Hybrid Model-based / Data-driven Graph Transform for Image Coding
This incremental improvement addresses image compression efficiency for codec developers by enhancing transform stability and performance.
The paper tackled the challenge of reliably estimating covariance for non-stationary images in transform coding by proposing a hybrid model-based/data-driven graph transform, which achieved better energy compaction than DCT and better stability than KLT in experiments with WebP.

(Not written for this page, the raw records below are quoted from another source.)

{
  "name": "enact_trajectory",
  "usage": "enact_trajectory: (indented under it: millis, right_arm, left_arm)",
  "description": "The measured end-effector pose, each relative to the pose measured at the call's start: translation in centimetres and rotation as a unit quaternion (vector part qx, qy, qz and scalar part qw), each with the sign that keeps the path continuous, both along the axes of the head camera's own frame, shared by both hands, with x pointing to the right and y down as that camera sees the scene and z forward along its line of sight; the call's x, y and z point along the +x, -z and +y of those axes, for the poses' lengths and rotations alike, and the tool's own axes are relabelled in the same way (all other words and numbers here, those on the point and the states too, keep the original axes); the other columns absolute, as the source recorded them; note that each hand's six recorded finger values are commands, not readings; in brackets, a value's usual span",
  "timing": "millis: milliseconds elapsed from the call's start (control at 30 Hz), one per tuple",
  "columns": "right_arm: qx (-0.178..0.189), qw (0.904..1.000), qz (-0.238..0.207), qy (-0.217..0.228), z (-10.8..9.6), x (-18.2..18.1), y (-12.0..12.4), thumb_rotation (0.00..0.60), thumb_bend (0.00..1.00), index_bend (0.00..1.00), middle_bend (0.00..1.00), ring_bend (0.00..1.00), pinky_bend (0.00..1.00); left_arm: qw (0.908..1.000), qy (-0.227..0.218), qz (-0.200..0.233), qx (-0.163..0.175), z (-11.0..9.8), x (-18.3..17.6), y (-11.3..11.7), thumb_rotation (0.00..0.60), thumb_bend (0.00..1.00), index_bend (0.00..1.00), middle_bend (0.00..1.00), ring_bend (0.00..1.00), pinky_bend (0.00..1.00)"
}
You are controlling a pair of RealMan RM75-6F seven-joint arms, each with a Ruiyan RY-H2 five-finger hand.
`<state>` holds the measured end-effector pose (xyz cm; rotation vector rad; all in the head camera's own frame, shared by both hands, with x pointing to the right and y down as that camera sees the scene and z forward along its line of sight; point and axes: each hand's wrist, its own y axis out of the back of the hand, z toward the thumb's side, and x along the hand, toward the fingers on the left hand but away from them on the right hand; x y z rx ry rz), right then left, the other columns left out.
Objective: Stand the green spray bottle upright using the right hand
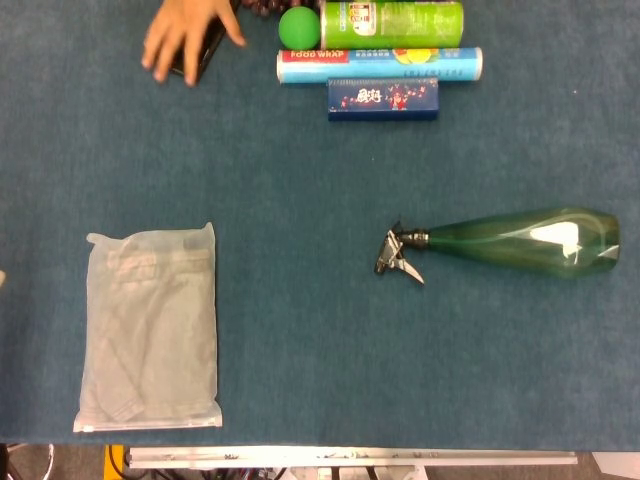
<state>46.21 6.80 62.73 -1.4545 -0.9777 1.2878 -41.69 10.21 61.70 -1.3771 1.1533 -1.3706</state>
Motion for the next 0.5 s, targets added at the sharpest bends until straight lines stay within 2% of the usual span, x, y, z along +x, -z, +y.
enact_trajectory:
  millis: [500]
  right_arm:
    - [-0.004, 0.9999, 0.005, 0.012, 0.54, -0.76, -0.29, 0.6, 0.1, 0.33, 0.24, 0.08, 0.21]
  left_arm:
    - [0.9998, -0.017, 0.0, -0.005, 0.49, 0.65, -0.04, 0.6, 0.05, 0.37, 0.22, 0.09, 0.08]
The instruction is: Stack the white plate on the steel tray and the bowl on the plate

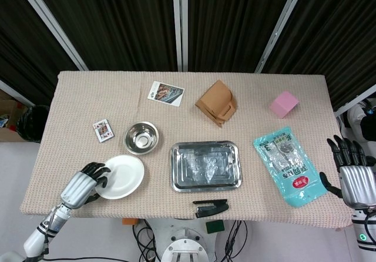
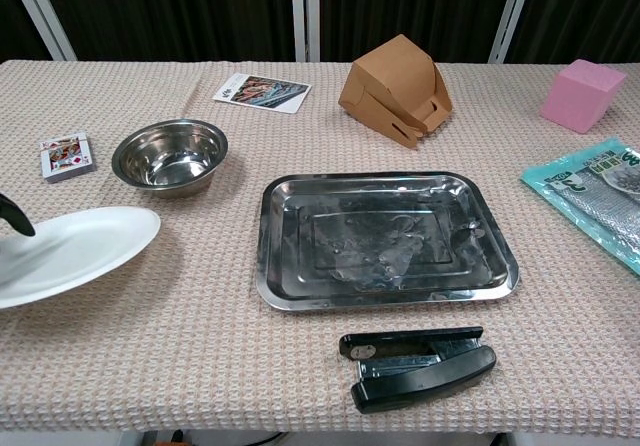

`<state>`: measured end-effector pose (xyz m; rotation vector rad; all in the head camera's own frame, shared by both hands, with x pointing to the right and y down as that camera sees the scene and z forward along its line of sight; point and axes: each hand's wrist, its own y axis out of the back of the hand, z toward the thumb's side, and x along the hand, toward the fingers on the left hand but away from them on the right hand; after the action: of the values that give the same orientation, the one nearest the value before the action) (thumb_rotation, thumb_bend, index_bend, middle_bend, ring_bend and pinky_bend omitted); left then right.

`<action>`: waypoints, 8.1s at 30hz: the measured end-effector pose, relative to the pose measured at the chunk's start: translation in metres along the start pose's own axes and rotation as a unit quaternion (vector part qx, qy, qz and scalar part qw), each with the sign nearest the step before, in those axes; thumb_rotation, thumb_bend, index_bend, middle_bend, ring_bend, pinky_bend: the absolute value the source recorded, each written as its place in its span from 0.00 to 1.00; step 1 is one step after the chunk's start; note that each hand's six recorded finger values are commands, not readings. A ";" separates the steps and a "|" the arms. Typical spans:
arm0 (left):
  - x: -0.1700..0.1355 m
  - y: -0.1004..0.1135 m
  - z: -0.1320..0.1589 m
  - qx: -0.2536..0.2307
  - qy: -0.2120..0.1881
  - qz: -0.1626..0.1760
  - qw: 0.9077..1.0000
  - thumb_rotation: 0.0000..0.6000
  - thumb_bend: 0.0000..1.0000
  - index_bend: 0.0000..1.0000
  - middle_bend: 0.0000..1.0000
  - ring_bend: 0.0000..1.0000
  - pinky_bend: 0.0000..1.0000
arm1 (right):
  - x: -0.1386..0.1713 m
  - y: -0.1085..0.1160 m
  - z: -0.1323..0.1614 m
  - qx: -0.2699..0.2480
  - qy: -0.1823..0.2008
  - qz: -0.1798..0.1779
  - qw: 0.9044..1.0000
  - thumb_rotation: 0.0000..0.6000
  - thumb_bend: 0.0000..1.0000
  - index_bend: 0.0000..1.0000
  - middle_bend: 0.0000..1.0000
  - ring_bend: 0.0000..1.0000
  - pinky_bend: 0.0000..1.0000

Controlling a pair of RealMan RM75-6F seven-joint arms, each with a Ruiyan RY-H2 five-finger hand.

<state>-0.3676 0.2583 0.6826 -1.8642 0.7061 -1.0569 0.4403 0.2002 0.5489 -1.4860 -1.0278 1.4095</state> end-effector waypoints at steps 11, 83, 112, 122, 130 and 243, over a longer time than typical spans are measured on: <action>-0.017 0.048 -0.008 0.013 0.002 0.093 0.996 1.00 0.39 0.70 0.38 0.27 0.30 | 0.000 0.000 0.001 -0.002 0.001 -0.002 1.000 1.00 0.32 0.00 0.00 0.00 0.00; 0.238 -0.006 0.190 0.103 -0.262 0.025 0.959 1.00 0.34 0.44 0.40 0.27 0.29 | -0.004 0.012 -0.027 -0.013 -0.022 -0.033 0.999 1.00 0.32 0.00 0.00 0.00 0.00; 0.225 0.008 0.175 0.141 -0.265 0.038 0.953 1.00 0.00 0.10 0.26 0.19 0.27 | -0.003 0.012 -0.025 -0.013 -0.019 -0.032 0.999 1.00 0.32 0.00 0.00 0.00 0.00; 0.189 0.045 0.115 0.124 -0.191 0.052 0.972 1.00 0.00 0.27 0.30 0.19 0.28 | -0.005 0.012 -0.022 -0.016 -0.013 -0.039 0.999 1.00 0.32 0.00 0.00 0.00 0.00; 0.155 0.032 0.049 0.100 -0.079 0.005 0.992 1.00 0.02 0.28 0.29 0.18 0.28 | -0.006 0.013 -0.016 -0.011 -0.005 -0.038 0.999 1.00 0.35 0.00 0.00 0.00 0.00; 0.249 -0.012 0.230 0.152 -0.273 -0.006 0.950 1.00 0.43 0.70 0.37 0.21 0.28 | -0.011 0.013 -0.025 -0.015 -0.010 -0.058 0.998 1.00 0.39 0.00 0.00 0.00 0.00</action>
<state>-0.0458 0.1602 0.7274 -1.7686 0.1938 -0.5663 0.4649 0.1848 0.5408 -1.4134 -1.1332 1.3344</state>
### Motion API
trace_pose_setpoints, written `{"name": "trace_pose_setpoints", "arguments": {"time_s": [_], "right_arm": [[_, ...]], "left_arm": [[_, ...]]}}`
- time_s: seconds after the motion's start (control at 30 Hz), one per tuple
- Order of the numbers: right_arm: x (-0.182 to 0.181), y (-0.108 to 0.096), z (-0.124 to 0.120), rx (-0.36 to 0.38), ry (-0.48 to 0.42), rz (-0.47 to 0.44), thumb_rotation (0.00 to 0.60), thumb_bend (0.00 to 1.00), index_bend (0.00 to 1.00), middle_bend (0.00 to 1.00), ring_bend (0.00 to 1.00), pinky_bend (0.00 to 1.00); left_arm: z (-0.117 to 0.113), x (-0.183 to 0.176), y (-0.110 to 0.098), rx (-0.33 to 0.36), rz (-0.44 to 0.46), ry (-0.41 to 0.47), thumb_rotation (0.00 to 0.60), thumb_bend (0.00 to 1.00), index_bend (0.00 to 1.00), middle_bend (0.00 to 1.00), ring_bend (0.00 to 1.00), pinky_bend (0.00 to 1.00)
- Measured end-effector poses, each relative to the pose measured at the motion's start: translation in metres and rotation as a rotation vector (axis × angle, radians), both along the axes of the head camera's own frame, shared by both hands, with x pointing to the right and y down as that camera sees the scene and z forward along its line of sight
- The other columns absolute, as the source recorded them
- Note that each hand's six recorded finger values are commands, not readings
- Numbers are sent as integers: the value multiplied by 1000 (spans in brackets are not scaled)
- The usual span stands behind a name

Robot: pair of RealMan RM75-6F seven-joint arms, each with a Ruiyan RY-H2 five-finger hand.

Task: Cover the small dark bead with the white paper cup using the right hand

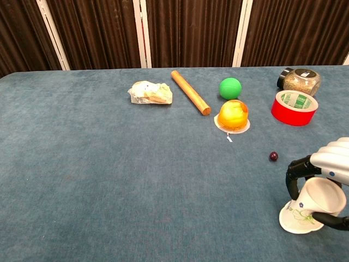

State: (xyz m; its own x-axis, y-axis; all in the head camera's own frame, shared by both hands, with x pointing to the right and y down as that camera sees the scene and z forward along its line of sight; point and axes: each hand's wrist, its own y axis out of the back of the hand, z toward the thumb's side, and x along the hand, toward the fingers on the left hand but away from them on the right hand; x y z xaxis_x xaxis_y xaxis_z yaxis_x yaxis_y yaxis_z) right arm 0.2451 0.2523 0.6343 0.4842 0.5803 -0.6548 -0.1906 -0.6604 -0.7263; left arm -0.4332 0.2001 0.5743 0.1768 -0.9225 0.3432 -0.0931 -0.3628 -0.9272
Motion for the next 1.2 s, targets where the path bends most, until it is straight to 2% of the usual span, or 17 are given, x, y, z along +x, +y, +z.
{"name": "trace_pose_setpoints", "arguments": {"time_s": [0.33,0.53,0.87,1.07,1.2], "right_arm": [[-6,-13,-4,35,-12,4,600,411,484,371,421,538],[-12,-33,-5,73,-4,26,600,411,485,371,421,537],[-24,-77,-3,145,3,98,600,411,485,371,421,536],[-21,-93,8,148,28,140,600,411,485,371,421,536],[-19,-96,17,142,44,157,600,411,485,371,421,538]], "left_arm": [[0,0,0,-1,0,0,600,33,0,0,0,0],[0,0,0,-2,-2,1,600,34,0,0,0,0],[2,0,0,-17,-7,6,600,33,0,0,0,0],[3,0,0,-22,-5,5,600,34,0,0,0,0],[3,1,1,-24,-3,5,600,34,0,0,0,0]]}}
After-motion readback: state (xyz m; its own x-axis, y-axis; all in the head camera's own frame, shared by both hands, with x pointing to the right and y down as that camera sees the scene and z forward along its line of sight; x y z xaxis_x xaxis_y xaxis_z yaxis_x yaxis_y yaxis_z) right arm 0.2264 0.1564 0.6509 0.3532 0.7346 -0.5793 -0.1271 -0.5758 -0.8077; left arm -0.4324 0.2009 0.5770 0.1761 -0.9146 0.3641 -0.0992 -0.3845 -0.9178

Transform coding to sparsify signal representations remains crucial in an image compression pipeline. While the Karhunen-Loève transform (KLT) computed from an empirical covariance matrix $\bar{C}$ is theoretically optimal for a stationary process, in practice, collecting sufficient statistics from a non-stationary image to reliably estimate $\bar{C}$ can be difficult. In this paper, to encode an intra-prediction residual block, we pursue a hybrid model-based / data-driven approach: the first $K$ eigenvectors of a transform matrix are derived from a statistical model, e.g., the asymmetric discrete sine transform (ADST), for stability, while the remaining $N-K$ are computed from $\bar{C}$ for performance. The transform computation is posed as a graph learning problem, where we seek a graph Laplacian matrix minimizing a graphical lasso objective inside a convex cone sharing the first $K$ eigenvectors in a Hilbert space of real symmetric matrices. We efficiently solve the problem via augmented Lagrangian relaxation and proximal gradient (PG). Using WebP as a baseline image codec, experimental results show that our hybrid graph transform achieved better energy compaction than default discrete cosine transform (DCT) and better stability than KLT.